WORK TO BE COMPLETED:
Extract exactly those lines that lie between the start of the material and the line with "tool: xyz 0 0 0", including both boundary lines and no others.

DATA RECORDS START

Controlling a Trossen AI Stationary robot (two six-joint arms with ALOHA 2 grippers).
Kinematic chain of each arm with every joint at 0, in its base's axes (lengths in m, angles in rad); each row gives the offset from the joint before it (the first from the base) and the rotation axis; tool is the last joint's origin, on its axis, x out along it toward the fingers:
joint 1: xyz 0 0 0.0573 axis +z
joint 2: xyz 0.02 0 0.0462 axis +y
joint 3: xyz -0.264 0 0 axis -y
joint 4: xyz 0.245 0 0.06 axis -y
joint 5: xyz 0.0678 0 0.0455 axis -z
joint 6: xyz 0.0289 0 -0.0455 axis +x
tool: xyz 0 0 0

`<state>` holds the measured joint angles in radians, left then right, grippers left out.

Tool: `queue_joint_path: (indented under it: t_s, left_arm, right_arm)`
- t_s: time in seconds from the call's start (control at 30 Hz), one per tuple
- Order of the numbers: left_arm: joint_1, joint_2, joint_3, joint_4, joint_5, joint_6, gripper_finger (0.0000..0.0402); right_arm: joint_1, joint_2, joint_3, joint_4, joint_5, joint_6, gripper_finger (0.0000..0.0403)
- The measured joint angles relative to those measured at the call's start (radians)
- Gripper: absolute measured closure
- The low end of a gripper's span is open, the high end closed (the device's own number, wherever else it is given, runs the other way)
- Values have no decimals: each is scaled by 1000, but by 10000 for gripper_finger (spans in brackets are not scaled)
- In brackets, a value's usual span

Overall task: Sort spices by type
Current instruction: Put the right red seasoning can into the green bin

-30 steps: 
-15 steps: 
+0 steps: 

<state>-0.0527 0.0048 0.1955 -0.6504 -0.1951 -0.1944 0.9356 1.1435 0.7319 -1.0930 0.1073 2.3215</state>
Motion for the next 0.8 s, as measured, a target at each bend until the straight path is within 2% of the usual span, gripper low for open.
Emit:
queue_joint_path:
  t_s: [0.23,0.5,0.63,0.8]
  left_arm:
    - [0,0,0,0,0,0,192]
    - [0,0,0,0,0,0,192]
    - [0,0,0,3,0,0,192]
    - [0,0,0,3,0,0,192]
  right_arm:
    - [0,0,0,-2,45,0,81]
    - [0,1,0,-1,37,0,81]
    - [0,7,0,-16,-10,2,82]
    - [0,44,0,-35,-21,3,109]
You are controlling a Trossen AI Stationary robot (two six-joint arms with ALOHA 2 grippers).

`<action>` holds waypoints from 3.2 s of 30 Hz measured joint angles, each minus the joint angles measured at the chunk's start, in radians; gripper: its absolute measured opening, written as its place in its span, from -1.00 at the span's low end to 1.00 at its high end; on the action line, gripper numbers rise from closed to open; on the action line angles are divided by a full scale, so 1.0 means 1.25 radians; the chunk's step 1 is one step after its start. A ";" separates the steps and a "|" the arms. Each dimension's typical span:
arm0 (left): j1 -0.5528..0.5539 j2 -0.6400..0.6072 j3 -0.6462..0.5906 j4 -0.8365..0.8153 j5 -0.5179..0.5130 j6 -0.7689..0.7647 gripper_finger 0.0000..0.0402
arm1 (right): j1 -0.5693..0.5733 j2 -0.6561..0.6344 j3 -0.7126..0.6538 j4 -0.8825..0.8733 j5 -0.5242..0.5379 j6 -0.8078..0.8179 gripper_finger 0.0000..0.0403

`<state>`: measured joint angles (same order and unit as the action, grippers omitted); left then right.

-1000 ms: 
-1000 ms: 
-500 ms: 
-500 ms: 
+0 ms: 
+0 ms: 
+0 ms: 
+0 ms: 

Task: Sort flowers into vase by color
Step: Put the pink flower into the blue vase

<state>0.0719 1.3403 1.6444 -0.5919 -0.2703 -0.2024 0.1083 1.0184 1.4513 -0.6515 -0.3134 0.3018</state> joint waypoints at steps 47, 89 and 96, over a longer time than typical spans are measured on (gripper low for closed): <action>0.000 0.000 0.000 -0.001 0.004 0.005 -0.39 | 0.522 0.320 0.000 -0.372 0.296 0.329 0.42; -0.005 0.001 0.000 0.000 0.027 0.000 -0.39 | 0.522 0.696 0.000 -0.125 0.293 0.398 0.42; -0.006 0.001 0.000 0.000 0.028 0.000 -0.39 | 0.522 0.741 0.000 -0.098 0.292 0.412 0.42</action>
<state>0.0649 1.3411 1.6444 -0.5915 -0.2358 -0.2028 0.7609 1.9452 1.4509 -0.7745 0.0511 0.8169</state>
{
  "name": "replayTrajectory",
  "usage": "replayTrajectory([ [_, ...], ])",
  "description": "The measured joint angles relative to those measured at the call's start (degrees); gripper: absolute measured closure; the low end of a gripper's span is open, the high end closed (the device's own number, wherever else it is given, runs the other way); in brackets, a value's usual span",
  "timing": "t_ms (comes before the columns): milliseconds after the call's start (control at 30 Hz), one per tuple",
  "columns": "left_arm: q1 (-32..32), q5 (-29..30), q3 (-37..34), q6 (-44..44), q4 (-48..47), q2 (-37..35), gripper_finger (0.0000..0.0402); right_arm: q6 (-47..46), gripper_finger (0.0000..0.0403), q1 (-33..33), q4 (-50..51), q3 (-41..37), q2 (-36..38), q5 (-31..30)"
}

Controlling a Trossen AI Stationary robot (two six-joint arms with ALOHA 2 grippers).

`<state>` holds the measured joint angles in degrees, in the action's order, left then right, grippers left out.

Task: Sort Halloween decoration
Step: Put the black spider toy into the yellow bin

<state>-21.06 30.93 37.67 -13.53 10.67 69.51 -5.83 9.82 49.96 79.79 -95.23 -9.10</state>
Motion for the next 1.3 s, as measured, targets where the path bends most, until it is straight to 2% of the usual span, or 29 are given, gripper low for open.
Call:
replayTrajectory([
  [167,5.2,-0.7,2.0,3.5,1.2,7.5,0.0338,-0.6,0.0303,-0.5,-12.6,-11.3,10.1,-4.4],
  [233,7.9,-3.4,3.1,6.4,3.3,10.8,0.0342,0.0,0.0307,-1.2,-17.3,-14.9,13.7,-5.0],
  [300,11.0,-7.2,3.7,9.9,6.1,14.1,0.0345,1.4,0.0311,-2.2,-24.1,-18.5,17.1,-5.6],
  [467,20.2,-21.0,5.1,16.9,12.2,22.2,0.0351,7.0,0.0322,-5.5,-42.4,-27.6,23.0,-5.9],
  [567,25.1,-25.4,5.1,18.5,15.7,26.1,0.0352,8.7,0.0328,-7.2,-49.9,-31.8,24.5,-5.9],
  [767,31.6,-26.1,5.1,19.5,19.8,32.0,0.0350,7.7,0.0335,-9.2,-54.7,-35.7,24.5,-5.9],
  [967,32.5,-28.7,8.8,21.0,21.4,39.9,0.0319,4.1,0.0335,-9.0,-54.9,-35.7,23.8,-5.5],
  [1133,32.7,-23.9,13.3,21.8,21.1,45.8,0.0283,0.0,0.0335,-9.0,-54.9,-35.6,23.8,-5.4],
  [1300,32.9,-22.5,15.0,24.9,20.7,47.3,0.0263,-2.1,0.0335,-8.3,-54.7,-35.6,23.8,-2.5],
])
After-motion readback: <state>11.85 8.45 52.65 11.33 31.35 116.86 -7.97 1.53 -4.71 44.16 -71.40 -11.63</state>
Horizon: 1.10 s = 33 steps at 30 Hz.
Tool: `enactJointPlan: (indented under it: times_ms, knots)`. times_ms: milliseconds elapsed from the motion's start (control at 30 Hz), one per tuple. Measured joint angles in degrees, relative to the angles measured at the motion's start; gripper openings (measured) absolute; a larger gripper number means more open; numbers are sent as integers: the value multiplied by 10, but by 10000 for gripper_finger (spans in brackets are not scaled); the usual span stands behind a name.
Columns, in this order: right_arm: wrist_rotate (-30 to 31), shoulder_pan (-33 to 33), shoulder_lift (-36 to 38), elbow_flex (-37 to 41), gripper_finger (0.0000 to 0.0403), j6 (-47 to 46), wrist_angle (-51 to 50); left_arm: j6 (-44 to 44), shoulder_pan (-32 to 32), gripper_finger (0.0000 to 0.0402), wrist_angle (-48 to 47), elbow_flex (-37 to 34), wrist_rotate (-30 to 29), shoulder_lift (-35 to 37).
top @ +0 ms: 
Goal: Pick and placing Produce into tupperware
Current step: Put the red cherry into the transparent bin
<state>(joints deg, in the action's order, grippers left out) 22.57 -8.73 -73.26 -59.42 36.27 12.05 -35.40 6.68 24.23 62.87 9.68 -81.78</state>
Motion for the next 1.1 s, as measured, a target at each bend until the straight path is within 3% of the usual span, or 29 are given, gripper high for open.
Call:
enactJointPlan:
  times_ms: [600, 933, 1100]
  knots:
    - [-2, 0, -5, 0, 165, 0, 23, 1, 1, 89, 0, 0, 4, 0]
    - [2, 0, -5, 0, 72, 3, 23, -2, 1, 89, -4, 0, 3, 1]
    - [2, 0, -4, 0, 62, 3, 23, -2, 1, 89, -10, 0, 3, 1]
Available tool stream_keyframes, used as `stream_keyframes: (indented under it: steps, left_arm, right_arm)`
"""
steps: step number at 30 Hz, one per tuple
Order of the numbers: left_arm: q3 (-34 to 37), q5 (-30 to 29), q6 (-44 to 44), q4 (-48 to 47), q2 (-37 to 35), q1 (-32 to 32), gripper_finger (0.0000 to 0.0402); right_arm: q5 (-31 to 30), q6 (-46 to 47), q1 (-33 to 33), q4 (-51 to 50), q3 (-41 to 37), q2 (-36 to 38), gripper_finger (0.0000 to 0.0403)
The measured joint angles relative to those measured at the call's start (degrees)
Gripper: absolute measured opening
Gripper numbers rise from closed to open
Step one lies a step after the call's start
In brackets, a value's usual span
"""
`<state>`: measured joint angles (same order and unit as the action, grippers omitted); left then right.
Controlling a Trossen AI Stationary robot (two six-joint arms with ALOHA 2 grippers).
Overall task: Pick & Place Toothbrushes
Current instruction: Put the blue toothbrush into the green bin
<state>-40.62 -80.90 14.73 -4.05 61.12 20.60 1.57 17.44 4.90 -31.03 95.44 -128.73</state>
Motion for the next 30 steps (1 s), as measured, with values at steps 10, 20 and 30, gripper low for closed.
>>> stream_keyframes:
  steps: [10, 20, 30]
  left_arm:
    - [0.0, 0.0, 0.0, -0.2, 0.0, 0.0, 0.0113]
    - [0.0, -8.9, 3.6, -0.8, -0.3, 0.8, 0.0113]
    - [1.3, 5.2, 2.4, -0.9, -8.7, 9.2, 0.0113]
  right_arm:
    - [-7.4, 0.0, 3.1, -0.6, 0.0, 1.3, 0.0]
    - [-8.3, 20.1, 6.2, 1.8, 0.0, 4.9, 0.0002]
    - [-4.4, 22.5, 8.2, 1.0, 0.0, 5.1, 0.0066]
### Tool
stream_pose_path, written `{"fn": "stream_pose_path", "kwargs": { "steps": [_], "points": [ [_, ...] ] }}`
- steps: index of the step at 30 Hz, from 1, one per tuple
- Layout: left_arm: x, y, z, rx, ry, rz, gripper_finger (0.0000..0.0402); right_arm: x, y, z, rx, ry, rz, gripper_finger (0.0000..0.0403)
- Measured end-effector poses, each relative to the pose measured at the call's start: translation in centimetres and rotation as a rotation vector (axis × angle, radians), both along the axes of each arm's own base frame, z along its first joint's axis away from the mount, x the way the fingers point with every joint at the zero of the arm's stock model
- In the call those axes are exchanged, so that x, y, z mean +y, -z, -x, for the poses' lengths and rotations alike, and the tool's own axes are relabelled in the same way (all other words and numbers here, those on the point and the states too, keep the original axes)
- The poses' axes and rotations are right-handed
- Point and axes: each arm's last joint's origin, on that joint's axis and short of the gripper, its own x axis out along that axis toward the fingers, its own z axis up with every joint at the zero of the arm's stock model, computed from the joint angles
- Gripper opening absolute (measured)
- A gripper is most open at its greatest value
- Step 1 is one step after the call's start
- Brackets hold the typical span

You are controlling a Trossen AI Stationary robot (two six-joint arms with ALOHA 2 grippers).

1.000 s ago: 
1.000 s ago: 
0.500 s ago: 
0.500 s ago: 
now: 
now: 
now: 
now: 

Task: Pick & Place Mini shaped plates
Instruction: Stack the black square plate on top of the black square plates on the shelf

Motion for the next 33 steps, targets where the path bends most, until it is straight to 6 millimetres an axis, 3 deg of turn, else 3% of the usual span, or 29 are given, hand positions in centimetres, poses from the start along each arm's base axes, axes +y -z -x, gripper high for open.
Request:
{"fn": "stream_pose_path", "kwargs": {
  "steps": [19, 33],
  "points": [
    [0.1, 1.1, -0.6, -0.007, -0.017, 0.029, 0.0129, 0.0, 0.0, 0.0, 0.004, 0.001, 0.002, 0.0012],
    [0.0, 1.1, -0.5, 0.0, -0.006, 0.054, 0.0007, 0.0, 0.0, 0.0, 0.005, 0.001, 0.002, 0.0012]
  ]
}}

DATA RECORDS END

EXPECTED OUTPUT:
Controlling a Trossen AI Stationary robot (two six-joint arms with ALOHA 2 grippers).
Kinematic chain of each arm with every joint at 0, in its base's axes (lengths in m, angles in rad); each row gives the offset from the joint before it (the first from the base) and the rotation axis; tool is the last joint's origin, on its axis, x out along it toward the fingers:
joint 1: xyz 0 0 0.0573 axis +z
joint 2: xyz 0.02 0 0.0462 axis +y
joint 3: xyz -0.264 0 0 axis -y
joint 4: xyz 0.245 0 0.06 axis -y
joint 5: xyz 0.0678 0 0.0455 axis -z
joint 6: xyz 0.0289 0 -0.0455 axis +x
tool: xyz 0 0 0

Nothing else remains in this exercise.